1ᵉʳ août 2005, à Alep
J’écris sur la terrasse de l’hôtel Baron, un vent frais venu tout droit du paradis agite sur la table le bouquet de serviettes en papier et tourne les pages de mon carnet. L’air est lumineux, transparent, porteur des bruits de la rue en bas. Des klaxons proches ou lointains me parviennent, et avec eux des souvenirs d’il y a vingt-cinq ans. Alep est une ville magnifique, elle n’a pas changé, rien ne nous y déçoit. L’intérieur de l’hôtel, haut de plafond, vaste, sombre, les couloirs comme des couloirs d’hôpital ou d’internat et une légère odeur caractéristique, mélange d’humidité et d’un certain produit d’entretien.

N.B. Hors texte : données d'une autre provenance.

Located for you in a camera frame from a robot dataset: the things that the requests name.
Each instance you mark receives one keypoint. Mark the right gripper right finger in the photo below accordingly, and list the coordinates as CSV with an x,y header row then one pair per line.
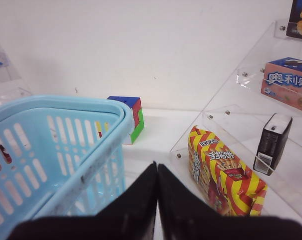
x,y
185,217

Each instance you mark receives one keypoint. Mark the clear acrylic right shelf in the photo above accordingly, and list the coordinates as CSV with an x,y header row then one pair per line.
x,y
238,111

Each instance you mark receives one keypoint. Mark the light blue plastic basket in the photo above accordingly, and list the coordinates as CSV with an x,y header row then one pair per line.
x,y
66,155

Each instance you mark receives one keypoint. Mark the black tissue pack left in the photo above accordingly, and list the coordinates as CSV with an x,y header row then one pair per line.
x,y
272,143

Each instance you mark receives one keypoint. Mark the blue orange Oreo box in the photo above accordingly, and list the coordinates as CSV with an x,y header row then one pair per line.
x,y
282,81

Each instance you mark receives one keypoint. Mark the red yellow striped snack pack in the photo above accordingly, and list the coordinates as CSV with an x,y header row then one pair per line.
x,y
226,183

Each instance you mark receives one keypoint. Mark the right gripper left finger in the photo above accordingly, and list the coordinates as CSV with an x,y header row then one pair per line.
x,y
130,216

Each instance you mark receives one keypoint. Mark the black yellow biscuit box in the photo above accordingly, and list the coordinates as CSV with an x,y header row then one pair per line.
x,y
294,28

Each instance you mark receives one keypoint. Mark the multicolour puzzle cube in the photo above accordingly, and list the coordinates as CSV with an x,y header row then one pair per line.
x,y
134,104

Ventilateurs au plafond, fauteuils bancals recouverts de Skaï marron. De vieilles affiches dont celle du LONDON – BAGHDAD (huit jours par le train) illustrée de l’arche de Ctésiphon. Dans l’entrée, une publicité ancienne annonce sur fond de miroir que l’hôtel Baron est « le seul hôtel de 1ʳᵉ classe à Alep ». (Feu de tout bois I, p. 587)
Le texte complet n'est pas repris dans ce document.